2.16 Single-cell expression profile analysis
Single-cell expression profile data of P2X1, P2X2, P2X3, P2X4, P2X5, P2X6, P2X7 in heart tissue were obtained from Tabula Muris ( https://tabula-muris.ds.czbiohub.org/) 35.
2.17 Statistical analysis
Data are presented as mean ± SEM and statistical analysis was performed using Prism 9.5 (GraphPad Software Inc).
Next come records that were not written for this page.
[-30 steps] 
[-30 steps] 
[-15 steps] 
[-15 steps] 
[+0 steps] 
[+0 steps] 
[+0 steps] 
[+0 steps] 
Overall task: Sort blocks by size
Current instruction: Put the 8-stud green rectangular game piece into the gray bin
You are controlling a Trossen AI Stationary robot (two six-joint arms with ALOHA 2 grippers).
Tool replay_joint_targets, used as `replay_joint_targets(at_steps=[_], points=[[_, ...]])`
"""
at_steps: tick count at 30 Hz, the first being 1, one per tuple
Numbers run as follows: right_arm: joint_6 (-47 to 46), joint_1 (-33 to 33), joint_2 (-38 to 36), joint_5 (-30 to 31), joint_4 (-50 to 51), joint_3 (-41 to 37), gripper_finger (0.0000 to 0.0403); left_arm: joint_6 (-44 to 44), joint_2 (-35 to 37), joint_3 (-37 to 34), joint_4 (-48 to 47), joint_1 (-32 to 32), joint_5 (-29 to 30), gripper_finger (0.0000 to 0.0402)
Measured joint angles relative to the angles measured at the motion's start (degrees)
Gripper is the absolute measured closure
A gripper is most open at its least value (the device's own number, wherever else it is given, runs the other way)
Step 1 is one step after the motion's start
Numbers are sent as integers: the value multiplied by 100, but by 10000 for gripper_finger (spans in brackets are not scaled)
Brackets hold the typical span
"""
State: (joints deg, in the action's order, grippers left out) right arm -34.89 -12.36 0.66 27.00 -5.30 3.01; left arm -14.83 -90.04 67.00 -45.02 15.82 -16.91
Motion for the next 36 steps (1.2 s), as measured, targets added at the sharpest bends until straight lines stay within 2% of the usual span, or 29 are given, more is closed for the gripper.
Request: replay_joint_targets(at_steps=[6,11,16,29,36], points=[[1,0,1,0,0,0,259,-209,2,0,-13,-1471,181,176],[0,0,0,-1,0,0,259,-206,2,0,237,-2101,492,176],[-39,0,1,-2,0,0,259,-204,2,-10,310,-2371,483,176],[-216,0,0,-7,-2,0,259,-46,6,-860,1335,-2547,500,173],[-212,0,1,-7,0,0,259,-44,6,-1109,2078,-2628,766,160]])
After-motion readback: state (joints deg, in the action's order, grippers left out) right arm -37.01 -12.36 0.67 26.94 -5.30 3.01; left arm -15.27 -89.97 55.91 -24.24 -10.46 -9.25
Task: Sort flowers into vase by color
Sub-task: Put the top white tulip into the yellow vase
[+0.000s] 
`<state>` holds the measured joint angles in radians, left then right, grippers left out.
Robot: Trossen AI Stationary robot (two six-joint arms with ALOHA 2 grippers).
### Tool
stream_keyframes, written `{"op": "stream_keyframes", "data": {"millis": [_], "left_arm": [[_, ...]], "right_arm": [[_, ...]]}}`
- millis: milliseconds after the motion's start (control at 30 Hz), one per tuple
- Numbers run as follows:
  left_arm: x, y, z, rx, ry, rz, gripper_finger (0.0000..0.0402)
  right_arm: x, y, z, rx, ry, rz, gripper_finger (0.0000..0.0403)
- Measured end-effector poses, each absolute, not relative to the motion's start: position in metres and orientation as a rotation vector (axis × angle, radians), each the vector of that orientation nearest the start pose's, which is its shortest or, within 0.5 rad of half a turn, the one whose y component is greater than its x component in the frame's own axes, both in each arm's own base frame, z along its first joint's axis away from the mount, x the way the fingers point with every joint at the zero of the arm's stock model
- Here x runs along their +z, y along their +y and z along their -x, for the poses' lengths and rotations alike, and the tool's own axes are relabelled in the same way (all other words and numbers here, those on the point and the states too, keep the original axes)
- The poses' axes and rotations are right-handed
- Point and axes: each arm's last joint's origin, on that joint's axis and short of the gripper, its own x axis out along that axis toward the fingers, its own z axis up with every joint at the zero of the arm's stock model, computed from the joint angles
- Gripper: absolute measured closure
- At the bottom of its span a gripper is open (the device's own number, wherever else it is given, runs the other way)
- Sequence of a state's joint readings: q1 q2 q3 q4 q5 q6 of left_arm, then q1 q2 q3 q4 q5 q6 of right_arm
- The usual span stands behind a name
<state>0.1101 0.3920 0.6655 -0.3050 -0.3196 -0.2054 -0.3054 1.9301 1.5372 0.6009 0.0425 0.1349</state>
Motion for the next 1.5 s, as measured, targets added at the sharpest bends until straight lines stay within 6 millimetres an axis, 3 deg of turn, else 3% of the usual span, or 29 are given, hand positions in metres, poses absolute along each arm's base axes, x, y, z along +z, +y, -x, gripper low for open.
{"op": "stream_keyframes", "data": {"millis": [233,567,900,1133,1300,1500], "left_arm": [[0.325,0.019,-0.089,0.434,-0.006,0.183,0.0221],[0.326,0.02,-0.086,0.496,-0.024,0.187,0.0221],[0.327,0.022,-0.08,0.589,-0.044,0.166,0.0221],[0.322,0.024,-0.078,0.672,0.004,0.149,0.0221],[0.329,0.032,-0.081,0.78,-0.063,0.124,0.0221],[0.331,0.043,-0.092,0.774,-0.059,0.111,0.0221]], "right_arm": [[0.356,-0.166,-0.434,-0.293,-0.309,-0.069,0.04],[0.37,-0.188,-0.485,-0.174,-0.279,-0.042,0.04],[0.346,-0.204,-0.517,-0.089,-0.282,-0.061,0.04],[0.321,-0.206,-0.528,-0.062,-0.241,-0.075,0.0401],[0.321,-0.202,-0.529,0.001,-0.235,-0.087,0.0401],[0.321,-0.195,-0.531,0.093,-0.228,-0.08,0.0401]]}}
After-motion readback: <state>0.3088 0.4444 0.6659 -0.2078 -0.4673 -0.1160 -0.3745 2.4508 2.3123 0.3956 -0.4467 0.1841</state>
For the comparison of two groups, a 2-tailed unpaired Student t-test was used; for comparison between more than two groups, one-way ANOVA with Sidak’s multiple comparisons was used as appropriate. Two-way ANOVA with Sidak’s multiple comparisons to test the difference among groups with various factors (e.g., exercise or HFD/STZ treatment). P values < 0.05 were considered to indicate statistically significant differences.